▸ **What is required**
When you copy the material, keep each line exactly as it appears.

--- Collected data Enclosed Below ---

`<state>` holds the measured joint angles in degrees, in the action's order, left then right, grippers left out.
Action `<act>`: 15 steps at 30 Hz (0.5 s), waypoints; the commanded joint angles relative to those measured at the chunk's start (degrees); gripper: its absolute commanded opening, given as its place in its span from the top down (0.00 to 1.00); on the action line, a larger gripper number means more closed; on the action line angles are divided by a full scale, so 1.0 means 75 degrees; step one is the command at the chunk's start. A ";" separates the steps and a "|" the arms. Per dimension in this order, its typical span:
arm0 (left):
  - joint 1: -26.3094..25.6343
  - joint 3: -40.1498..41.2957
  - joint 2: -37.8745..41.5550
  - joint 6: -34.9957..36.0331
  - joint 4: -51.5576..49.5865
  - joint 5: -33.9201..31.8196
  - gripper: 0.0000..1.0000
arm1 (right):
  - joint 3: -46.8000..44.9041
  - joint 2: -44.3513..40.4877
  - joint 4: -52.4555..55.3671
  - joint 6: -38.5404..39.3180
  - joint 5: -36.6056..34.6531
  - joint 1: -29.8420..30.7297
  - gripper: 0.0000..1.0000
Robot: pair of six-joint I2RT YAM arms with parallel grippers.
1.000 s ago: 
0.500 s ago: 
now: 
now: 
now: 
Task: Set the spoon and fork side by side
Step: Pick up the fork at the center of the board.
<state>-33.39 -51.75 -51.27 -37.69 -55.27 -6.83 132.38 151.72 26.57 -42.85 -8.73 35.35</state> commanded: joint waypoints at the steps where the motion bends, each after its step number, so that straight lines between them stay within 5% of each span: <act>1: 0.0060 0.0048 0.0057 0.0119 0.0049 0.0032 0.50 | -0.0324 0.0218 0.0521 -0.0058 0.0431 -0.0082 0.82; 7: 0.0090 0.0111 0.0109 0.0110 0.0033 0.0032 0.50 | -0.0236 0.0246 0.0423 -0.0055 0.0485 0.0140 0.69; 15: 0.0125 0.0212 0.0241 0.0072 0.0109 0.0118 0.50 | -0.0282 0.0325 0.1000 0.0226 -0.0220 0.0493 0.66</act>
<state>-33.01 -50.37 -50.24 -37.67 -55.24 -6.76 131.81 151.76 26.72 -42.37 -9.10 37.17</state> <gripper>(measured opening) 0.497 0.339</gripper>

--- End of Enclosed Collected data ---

▸ **Answer to the problem**
`<state>` holds the measured joint angles in degrees, in the action's order, left then right, grippers left out.
Action `<act>`: 15 steps at 30 Hz (0.5 s), waypoints; the commanded joint angles relative to those measured at the chunk's start (degrees); gripper: its absolute commanded opening, given as its place in its span from the top down (0.00 to 1.00); on the action line, a larger gripper number means more closed; on the action line angles are divided by a full scale, so 1.0 means 75 degrees; step one is the command at the chunk's start. A ";" separates the steps and a "|" the arms. Per dimension in this order, its typical span:
arm0 (left):
  - joint 1: -26.3094..25.6343
  - joint 3: -40.1498..41.2957
  - joint 2: -37.8745..41.5550
  - joint 6: -34.9957..36.0331
  - joint 4: -51.5576..49.5865
  - joint 5: -33.9201..31.8196
  - gripper: 0.0000..1.0000
arm1 (right):
  - joint 3: -46.8000..44.9041
  - joint 2: -44.3513..40.4877
  - joint 4: -52.4555..55.3671
  - joint 6: -38.5404..39.3180
  - joint 5: -36.6056..34.6531
  - joint 1: -29.8420..30.7297
  - gripper: 0.0000..1.0000
Robot: pair of six-joint I2RT YAM arms with parallel grippers.
1.000 s ago: 
0.500 s ago: 
now: 
now: 
now: 
Task: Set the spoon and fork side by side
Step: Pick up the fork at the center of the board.
<state>-33.39 -51.75 -51.27 -37.69 -55.27 -6.83 132.38 151.72 26.57 -42.85 -8.73 35.35</state> commanded: joint waypoints at the steps where the motion bends, each after its step number, so that straight lines between them stay within 5% of each span: <act>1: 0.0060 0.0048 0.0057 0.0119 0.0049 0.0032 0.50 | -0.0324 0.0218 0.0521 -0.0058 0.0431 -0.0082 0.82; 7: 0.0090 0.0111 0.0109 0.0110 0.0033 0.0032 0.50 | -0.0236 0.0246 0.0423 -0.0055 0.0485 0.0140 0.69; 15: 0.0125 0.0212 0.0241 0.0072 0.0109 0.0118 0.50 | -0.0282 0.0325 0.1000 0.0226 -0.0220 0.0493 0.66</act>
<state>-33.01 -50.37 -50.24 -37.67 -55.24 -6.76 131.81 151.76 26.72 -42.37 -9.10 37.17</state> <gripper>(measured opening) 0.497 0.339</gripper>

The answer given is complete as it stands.